* _Data_
- - - - - - -

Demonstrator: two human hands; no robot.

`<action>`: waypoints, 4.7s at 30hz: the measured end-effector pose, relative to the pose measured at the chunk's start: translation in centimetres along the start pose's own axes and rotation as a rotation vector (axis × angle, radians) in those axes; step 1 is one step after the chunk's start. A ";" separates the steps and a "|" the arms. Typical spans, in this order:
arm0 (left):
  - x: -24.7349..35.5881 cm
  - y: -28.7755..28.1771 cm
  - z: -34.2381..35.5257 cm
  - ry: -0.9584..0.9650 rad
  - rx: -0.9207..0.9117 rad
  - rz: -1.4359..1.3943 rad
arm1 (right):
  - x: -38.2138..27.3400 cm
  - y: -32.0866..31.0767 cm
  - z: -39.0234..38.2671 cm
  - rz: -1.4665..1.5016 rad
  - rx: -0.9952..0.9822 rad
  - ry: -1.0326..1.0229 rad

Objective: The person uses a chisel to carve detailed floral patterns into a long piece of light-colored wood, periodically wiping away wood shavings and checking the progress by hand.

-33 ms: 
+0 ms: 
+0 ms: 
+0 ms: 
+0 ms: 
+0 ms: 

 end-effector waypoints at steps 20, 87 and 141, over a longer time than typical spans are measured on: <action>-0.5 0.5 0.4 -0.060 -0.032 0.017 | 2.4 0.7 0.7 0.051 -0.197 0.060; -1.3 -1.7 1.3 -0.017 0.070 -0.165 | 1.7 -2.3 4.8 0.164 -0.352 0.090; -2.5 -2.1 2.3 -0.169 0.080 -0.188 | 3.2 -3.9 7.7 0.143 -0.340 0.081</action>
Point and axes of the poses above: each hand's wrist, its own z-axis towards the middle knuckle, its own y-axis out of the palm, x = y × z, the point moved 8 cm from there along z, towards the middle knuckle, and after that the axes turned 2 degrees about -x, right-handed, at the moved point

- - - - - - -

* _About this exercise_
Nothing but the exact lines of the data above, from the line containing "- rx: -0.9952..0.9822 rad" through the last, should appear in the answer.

* _Result of the task_
  - rx: -0.9952..0.9822 rad
  - ry: -1.0326..1.0229 rad

Objective: The person uses a chisel to carve detailed floral patterns into a long piece of light-colored wood, periodically wiping away wood shavings and checking the progress by hand.

-33 ms: 
+0 ms: 
+0 ms: 
+0 ms: 
+0 ms: 
+0 ms: 

 end-effector waypoints at steps 20, 87 and 141, over a longer time than typical spans are measured on: <action>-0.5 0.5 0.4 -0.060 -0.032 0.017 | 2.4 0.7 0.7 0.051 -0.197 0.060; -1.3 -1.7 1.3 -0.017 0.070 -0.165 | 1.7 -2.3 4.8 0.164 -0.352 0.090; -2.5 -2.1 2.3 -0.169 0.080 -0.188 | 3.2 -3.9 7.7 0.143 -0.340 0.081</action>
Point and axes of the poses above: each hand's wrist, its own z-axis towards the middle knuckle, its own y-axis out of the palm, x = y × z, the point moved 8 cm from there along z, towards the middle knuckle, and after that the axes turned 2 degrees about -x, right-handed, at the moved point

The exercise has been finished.